• _Information supplied_

* * *

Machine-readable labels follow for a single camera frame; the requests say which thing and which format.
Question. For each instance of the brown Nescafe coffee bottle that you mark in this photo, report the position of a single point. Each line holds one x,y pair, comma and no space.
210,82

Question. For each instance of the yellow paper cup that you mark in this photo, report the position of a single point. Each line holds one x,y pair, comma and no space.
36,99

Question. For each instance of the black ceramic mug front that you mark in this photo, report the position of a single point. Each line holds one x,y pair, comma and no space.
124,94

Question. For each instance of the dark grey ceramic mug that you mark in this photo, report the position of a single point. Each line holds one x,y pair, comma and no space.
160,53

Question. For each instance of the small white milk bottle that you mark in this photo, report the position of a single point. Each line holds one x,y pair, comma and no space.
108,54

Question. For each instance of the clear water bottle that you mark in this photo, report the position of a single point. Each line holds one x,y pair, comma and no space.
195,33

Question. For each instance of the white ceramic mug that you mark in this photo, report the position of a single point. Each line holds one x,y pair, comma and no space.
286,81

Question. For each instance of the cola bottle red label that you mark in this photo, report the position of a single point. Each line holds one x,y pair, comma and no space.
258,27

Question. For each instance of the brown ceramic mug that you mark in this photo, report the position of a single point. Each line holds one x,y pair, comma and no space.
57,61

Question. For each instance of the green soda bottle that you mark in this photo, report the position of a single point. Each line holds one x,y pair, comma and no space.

* * *

• _What to do_
Give the entries again in full, exactly as they are written.

• _Answer space_
Machine-readable labels follow for a single camera frame; the requests say which thing and which format.
Question. For each instance of the brown Nescafe coffee bottle that you mark in this photo, report the position of a single point. Each line holds one x,y pair, comma and no space.
210,82

Question. For each instance of the yellow paper cup that you mark in this photo, report the position of a single point. Each line holds one x,y pair, comma and no space.
36,99

Question. For each instance of the black ceramic mug front that you mark in this photo, report the position of a single point. Each line holds one x,y pair, comma and no space.
124,94

Question. For each instance of the dark grey ceramic mug that you mark in this photo, report the position of a single point. Each line holds one x,y pair, comma and no space.
160,53

Question. For each instance of the small white milk bottle that you mark in this photo, report the position of a single point. Each line holds one x,y pair, comma and no space.
108,54

Question. For each instance of the clear water bottle that you mark in this photo, report the position of a single point. Each line holds one x,y pair, comma and no space.
195,33

Question. For each instance of the white ceramic mug that you mark in this photo, report the position of a single point. Each line holds one x,y pair, comma and no space.
286,81

Question. For each instance of the cola bottle red label that you mark in this photo, report the position of a single point. Each line holds one x,y pair, comma and no space.
258,27

Question. For each instance of the brown ceramic mug that you mark in this photo, report the position of a single point. Each line holds one x,y pair, comma and no space.
57,61

Question. For each instance of the green soda bottle that you mark in this photo, report the position of a single point. Each line holds one x,y pair, comma and no space.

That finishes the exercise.